By the 19th century, the bride's maternal and paternal relatives split the bridewealth equally, with the groom's father providing most of the payment. Cory claims that the total amount varies widely. After the initial payments, the couple's family members meet at the bride's house to determine the final amount (ngwe, mwere, or kitangura), which can be paid in cash, chickens, goats, or cloth. A portion of the payment is typically given to the bride's father (barua or swamu la ndevu) and maternal uncle (gubiko). Kimmenade also reports payments to the bride’s mother (kondavi or mkaju), her maternal grandfather (gweka), and her elder brother (gumbo). The agreed-upon bridewealth may be diminished if the couple will live in an uxorilocal arrangement, and consummation is thought to be necessary for the marriage to be finalised before the full payment is made.
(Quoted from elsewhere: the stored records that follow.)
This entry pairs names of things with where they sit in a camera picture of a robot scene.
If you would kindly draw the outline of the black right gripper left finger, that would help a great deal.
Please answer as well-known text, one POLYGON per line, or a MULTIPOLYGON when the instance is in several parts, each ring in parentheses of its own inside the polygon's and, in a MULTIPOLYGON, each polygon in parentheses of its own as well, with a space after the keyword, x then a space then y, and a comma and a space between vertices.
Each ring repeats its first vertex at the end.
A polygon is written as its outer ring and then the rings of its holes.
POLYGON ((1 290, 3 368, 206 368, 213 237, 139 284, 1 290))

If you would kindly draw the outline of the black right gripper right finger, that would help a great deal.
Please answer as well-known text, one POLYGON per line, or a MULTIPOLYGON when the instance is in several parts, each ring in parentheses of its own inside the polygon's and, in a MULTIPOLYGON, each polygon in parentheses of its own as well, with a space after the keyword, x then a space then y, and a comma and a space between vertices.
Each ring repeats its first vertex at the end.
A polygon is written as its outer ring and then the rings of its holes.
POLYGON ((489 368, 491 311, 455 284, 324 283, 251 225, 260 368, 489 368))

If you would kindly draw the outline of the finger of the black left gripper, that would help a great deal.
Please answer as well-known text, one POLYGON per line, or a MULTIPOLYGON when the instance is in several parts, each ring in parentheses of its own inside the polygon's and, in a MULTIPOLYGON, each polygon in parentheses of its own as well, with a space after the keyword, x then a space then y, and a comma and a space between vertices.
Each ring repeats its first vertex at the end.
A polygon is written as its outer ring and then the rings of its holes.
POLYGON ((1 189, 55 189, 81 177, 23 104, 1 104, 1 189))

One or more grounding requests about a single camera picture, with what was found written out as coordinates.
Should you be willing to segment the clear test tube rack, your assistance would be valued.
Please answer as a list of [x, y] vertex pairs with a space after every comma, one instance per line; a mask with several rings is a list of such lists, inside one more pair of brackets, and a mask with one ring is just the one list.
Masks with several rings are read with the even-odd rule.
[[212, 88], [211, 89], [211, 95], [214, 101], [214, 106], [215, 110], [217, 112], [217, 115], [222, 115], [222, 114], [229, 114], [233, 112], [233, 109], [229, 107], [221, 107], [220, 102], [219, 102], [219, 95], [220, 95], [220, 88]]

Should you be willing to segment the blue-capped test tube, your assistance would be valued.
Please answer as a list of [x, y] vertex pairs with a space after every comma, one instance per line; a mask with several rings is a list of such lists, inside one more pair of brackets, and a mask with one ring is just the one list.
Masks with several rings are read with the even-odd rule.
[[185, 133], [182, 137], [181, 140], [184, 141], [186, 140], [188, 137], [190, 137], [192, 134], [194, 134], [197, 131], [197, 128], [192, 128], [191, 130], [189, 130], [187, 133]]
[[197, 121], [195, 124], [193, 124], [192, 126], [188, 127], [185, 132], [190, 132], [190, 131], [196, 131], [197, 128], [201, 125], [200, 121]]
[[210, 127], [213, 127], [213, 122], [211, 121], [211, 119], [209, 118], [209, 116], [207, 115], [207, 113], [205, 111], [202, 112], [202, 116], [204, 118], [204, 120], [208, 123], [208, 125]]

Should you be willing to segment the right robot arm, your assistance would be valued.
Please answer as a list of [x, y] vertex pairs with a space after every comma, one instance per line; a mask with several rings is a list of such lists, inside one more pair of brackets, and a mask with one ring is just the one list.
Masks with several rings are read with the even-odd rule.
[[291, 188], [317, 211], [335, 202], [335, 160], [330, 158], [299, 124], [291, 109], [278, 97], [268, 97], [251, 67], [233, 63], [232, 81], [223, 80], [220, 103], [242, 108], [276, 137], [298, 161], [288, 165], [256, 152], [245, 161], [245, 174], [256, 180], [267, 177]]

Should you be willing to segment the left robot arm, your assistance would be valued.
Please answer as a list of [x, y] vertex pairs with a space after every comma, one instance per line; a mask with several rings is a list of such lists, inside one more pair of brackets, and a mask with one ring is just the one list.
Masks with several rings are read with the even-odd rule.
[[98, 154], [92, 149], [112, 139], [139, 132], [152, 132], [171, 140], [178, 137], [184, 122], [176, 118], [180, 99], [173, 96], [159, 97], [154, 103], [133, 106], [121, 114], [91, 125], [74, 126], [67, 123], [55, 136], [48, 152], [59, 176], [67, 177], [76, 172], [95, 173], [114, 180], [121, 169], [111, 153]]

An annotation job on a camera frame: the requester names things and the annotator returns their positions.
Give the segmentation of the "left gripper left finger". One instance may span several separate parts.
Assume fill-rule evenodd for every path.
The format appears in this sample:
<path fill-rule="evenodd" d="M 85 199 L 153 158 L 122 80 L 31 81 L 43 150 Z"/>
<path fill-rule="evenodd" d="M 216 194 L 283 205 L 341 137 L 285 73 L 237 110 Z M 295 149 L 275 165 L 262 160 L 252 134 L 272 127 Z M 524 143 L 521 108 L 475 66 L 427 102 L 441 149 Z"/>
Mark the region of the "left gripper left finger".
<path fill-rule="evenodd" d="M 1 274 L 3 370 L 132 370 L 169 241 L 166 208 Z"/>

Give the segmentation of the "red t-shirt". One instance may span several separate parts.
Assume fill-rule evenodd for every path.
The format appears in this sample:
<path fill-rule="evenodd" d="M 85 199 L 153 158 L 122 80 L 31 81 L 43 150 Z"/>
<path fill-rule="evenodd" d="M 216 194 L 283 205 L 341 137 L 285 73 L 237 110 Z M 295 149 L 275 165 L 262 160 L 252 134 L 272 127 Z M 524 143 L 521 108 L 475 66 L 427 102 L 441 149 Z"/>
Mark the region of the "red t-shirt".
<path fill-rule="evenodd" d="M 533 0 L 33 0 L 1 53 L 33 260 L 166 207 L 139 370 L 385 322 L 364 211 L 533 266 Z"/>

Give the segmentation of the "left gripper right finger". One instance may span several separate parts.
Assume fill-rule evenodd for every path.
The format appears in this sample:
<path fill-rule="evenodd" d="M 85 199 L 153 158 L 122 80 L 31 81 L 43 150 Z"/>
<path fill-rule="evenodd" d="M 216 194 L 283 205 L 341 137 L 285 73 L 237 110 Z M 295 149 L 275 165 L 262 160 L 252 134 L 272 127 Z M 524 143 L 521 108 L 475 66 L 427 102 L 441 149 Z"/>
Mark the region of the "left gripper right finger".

Since it is thought to strengthen land rights, facilitate kin rituals, and avoid disputes, cross-cousin marriage is frequently preferred. These unions, which are regarded as irreversible, are occasionally consummated by blood exchange. Marriages between specific kinship groups are also common, such as a sister's son's daughter and a father's sister's daughter. If the bride chooses not to consummate the marriage, the bridewealth is returned to her. Despite being polygynous, the Luguru have a comparatively low rate of polygamous marriages.

==Burial rites==
Clan joking partners (watani) conduct the Luguru's funeral and mortuary rites. They are in charge of several ceremonial duties, including cleaning the hut, cleaning and wrapping the body in burial cloth (sanda), and declaring the cause of death. After mourning, they rekindle home fires, perform sacrifices at the grave, and shave mourners. According to some sources, the deceased's head should be facing uphill, with men on their right side and women on their left. However, other sources, such as McVicar and Kimmenade, disagree about whether the body should be flexed. Stones are used to mark graves, which are occasionally found in sacred groves or lineage areas.

For seven days, mourners put out the fires in their huts and refrain from working or cooking. After seven days, fires are relighted, daily tasks are resumed, and a small feast known as pombe ya tanga signifies the end of mourning on the eighth day. The mortuary rites are completed a week later when the clan's joking partners perform libations at the graves during pombe ya kihanza. In order to ascertain the circumstances and causes of the death, family members may later seek the advice of diviners.